During a process that can take several years, a disjointed and piecemeal approach can be a significant drain on resources and time. This is commonplace if an organisation must repeatedly go to market to procure specialist third parties to undertake different stages of the therapy development process. For example, in the pre-clinical phase biotechs require scientific support and clinical development planning, as well as regulatory and licensing guidance – these are all distinct and specialist skill sets that can be a challenge for biotech to source and partner with at the optimal time. The requirement for a wide range of expertise and scalability continues at each stage of the development process through to commercial launch.

IMP development is, by nature, characterised by evaluation points and thresholds that need to be met which, when combined with a high possibility that a project will not progress, makes it difficult for biotechs to see the benefit in investing in an enterprise or full workflow project management approach at the earliest stage.

However, there is significant value in doing so and many stakeholder groups have an interest in supporting biotechs to get their processes right. Ultimately it accelerates the decision on whether a therapy can progress or not, reduces cost for investors and can speed the timeline to get treatments to patients.
  
A more effective way of operating is for biotechs that are working on a promising new therapy to plan the overall journey of the product development at the earliest stage. Partnering with a company that can provide this level of expertise, scalability, digital ecosystem and flexibility can reduce the volatility and risk of the plan.

It is important to review the distinct stages of therapy development and to reiterate how a coordinated approach with a single trusted partner, such as Thermo Fisher Scientific, delivers value.

In the multi-stage drug development process, connections and integrated practice really matter. Clinical researchers and their backers want to be assured of several essential elements. First, that the infrastructure and equipment that supports their discovery research in the laboratory is appropriate and of high quality and value: everything from consumables, reagents and lab equipment to the digital analytical instrumentation that captures and interprets data.

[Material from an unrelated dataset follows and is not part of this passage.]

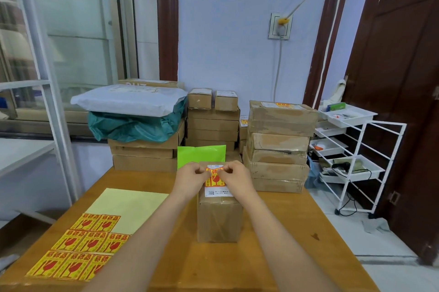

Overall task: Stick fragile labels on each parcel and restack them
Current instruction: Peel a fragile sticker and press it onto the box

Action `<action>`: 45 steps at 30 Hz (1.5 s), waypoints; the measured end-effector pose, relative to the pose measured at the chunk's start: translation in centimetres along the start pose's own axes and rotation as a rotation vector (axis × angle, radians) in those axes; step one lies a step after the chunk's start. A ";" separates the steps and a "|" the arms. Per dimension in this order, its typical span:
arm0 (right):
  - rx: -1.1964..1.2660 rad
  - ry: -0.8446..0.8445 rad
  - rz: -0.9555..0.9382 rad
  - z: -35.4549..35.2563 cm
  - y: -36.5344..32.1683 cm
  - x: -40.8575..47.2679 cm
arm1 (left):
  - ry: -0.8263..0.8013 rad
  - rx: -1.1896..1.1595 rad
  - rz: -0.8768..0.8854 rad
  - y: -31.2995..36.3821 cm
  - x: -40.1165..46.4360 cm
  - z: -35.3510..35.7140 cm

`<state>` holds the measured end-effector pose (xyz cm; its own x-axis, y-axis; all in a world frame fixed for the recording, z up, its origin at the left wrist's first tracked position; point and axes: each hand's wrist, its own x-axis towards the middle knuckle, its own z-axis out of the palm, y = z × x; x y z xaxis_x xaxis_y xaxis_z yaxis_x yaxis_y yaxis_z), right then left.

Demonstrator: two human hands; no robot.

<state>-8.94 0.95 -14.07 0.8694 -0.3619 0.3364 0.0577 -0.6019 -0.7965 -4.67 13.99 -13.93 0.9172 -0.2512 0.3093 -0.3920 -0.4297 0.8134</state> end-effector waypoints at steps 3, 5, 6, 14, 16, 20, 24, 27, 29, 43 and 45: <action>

Second, that there is a plan for moving promising IMPs from the laboratory to the clinic and that they can be accelerated through clinical trial regulation and scaled up as required. It is critical to involve a licensing team as early as possible during the development phase to help ensure a smooth path to commercialisation.

Clinical trials can be a drawn-out process – this is the phase when the risk of disruption and delay is most acute for biotechs. Improved coordination and control over trial development using the in-house scientific, regulatory and operational expertise of one partner means reaching endpoints faster – from pre-clinical to commercial launch.

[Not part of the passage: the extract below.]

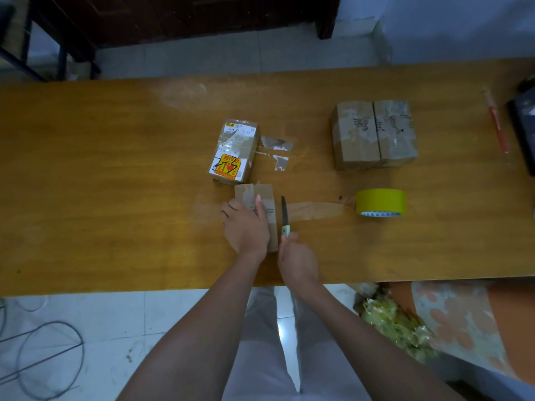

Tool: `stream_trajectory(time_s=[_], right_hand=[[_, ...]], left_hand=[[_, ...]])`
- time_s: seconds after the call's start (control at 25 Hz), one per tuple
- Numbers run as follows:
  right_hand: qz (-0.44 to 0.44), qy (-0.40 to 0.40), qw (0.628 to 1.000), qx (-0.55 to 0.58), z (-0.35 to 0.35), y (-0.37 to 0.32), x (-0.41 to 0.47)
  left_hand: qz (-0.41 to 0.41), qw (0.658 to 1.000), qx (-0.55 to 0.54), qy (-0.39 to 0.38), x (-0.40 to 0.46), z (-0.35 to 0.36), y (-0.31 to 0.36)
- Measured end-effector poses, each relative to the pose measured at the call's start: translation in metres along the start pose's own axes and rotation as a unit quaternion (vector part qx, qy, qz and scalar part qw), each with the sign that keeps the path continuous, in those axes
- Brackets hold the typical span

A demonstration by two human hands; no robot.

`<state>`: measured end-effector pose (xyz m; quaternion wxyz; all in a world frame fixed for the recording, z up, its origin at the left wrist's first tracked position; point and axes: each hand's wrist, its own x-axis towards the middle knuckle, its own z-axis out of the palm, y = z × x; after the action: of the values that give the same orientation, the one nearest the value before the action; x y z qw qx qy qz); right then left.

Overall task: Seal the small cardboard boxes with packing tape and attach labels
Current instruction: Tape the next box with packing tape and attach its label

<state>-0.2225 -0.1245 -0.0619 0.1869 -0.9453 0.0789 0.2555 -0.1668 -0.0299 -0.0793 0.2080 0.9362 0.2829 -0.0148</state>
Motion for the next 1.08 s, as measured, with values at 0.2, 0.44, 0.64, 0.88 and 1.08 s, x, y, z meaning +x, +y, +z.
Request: stream_trajectory(time_s=[0.2, 0.44, 0.64, 0.88, 1.08], right_hand=[[0.001, 0.007, 1.000, -0.015, 0.004, 0.003, 0.004], [-0.002, 0.014, 1.000, -0.011, 0.010, 0.007, 0.007], [0.001, 0.014, 1.000, -0.018, 0.012, 0.008, 0.006], [0.001, 0.011, 0.999, -0.033, 0.013, 0.009, 0.010], [0.008, -0.019, 0.999, -0.027, 0.024, 0.007, 0.002]], left_hand=[[-0.004, 1.000, 0.001, 0.005, -0.001, -0.002, 0.002], [-0.004, 1.000, 0.004, 0.004, -0.002, -0.003, 0.002], [0.000, 1.000, -0.003, 0.008, -0.001, -0.001, 0.002], [0.003, 1.000, 0.013, 0.006, 0.000, 0.000, 0.000], [0.004, 1.000, 0.007, 0.005, 0.000, -0.001, 0.000]])
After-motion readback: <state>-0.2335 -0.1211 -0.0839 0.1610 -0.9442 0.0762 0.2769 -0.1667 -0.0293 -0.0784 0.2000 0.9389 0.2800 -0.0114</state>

Finally, it is important to have the commercial end goal in mind at the planning stage. Preparation is required to ensure that approved therapies can be manufactured and distributed at scale and can cope with fluctuating demand, so the product reaches customers and patients in a timely manner. It is also important that there is consistency, reliability and traceability.

Apple Founder, Steve Jobs, once said that the biggest innovations of the 21st century would come ‘at the intersection of biology and technology’. The pandemic has shown that rapid advances in applied science, delivery systems and manufacturing capabilities have enabled global vaccination to become a reality.

The potential is there for similar breakthroughs across a host of other pathogens and conditions using biologics and novel therapies. It is important that all stakeholders including industry, governments and regulators continue to both design an environment that helps to stimulate success and for researchers and developers to ask the right questions about the drug development journey, seeking the right partner to ensure that they can progress in the fastest and most efficient way, without compromising safety and quality.